Following extensive discussions with members of the profession and academic colleagues, the Wits School of Law has decided to discontinue the undergraduate four-year LLB at the end of 2014. From 2015 all students with an interest in law will have to enrol in the postgraduate LLB programme which may take an additional two years for those who have completed the BA Laws or BCom Law. This is informed by the following reasons:

  • Response from the legal profession: In meetings with law firms and members of the Bar, one assessment was uniformly received –  the four-year undergraduate LLB does not adequately prepare students for the legal profession. This was further confirmed at the Society of Law Teachers of Southern Africa Conference held at the Wits School of Law in January 2014. Many point to the lack of maturity or awareness of the graduates to be given stewardship of clients’ affairs. Some firms of attorneys, who regularly recruit our graduates, employ them on the proviso that they complete additional academic qualifications, like such as the Bachelor of Laws Master degree. The proposed postgraduate LLB degree will enhance opportunities for the Wits School of Law graduates.
  • Completion rate: Our statistics point to the fact that only 30% (higher than the national average of 25%) of students enrolled in the School of Law complete the undergraduate degree in four years. Therefore a significant number take five or more years to complete the degree while a proportion is excluded for failing too many courses. Consequently, the throughput of law graduates is reduced. The proposed postgraduate LLB will ensure that at least one degree is obtained at the university level as students will only be admitted to the School of Law if they are in possession of a prior degree.
  • Entering the legal profession: It is estimated that about 50% of law graduates do enter the legal profession, if they are successful in securing a position as a candidate attorney. Some are compelled by financial hardship to go to the Bar immediately after graduation and find the learning curve to be too steep. Others enter allied areas such as civil society, international organisations, corporations and academe, to mention a few. The proposed postgraduate LLB degree will enhance opportunities for the Wits School of Law graduates.


“The rationale for the strategy is that a prior degree would already have prepared a prospective law student on the expectations of university education with some level of literacy, numeracy and exposure to the wider issues in South Africa and beyond, that are material in their understanding of law,” expands Professor Vinodh Jaichand, Head of the Wits School of Law.

This would mitigate the risk of exclusions from the study of law with the exposure to new areas of study.

“In addition there are many incomplete discussions on the future of the undergraduate LLB and the reform of legal education. It will be some time before reform takes place,” continues Jaichand.

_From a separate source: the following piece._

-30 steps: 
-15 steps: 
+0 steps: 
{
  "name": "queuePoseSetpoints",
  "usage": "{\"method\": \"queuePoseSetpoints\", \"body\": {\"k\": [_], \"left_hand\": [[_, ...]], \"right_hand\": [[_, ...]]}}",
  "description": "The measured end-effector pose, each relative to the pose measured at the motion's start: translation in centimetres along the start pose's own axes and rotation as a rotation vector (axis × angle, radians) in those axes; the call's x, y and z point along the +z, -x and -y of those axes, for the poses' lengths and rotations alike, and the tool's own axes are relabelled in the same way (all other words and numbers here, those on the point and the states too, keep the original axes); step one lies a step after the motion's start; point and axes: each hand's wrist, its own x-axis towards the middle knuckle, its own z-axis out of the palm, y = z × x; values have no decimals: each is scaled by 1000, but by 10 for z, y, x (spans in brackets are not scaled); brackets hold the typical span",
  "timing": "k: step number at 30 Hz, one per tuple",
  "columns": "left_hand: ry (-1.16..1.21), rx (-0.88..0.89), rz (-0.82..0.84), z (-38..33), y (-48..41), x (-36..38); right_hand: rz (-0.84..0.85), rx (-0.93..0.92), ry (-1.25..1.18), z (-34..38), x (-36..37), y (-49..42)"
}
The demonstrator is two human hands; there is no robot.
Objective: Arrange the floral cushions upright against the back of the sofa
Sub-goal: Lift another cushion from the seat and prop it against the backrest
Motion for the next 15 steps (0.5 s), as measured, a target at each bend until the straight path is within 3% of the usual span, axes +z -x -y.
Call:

“In the meanwhile, Wits cannot be a bystander to the challenges faced by law graduates, the legal profession and society,” he says.

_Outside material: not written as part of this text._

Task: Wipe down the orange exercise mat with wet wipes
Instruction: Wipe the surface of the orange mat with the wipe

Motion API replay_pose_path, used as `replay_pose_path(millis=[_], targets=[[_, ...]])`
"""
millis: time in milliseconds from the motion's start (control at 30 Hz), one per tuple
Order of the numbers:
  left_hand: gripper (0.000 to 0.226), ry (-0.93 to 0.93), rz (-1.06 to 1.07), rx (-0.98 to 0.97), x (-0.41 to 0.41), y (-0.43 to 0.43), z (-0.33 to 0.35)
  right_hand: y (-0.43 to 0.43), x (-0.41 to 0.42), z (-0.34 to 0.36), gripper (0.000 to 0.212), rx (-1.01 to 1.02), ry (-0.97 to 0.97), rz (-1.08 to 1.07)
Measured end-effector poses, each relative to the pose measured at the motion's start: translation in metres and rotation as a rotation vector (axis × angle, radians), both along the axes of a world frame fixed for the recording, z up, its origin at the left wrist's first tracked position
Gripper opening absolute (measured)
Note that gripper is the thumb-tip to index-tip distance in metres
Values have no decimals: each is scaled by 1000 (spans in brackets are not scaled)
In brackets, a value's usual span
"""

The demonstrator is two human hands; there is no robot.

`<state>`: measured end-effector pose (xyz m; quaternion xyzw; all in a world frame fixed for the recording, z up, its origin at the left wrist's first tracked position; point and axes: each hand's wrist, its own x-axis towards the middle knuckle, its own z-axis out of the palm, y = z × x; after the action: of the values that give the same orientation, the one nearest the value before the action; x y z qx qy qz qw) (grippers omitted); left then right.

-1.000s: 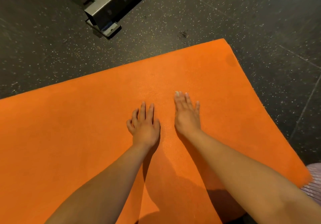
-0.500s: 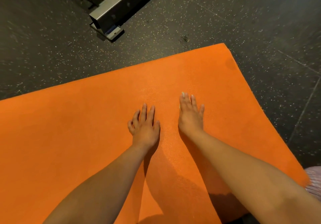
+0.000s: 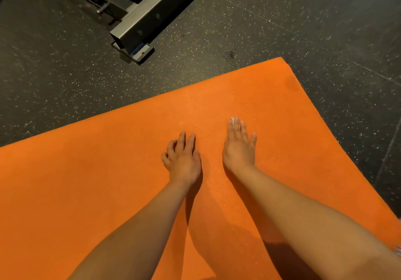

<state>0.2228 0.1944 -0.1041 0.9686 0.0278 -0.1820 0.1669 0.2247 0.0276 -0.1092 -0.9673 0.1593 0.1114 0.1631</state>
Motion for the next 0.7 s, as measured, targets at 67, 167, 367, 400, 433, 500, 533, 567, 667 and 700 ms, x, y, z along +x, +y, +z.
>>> replay_pose_path(millis=[67,167,367,400,433,500,533,567,667,700], targets=[[54,-8,3,5,-3,0,-2,19,2,2,73,50,-7,96],[53,-44,17,-20,-6,0,-5,37,-2,-1,70,110,-14,460],[54,-40,-8,10,-7,0,-8,-1,8,-1,83,-15,-22,285],[54,-42,-7,6,-7,0,-7,-7,12,3,84,-18,-4,183],[54,-44,-7,4,-7,1,-6,-10,14,7,85,-17,15,116],[54,-38,-10,9,-7,0,-3,-1,14,11,87,15,39,102],[54,-34,-7,11,-7,-2,-2,8,12,12,87,53,39,145],[54,-33,6,6,-6,-3,0,18,9,12,84,94,32,213],[51,-52,88,-61,6,-3,9,36,1,11,74,197,18,398],[51,-58,100,-71,11,-2,10,34,1,11,76,200,18,420]])
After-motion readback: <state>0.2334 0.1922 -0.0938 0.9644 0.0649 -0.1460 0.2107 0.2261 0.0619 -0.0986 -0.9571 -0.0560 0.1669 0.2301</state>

The proposed postgraduate LLB will include additional courses in ethics legal research and writing course.

“A course in ethics will assist future lawyers to make the right decision in morally complex issues. While every lawyer is trained in the same way, issues of ethics have been assumed. Indeed, this is an issue of governance in our country today.”

The subject of ethics has also been identified by the Law Society of South Africa as a much needed subject in the law school curriculum.

“Furthermore, our discussions with the profession have identified the need for stronger research and writing skills. The postgraduate LLB will cater for this deficit,” explains Jaichand.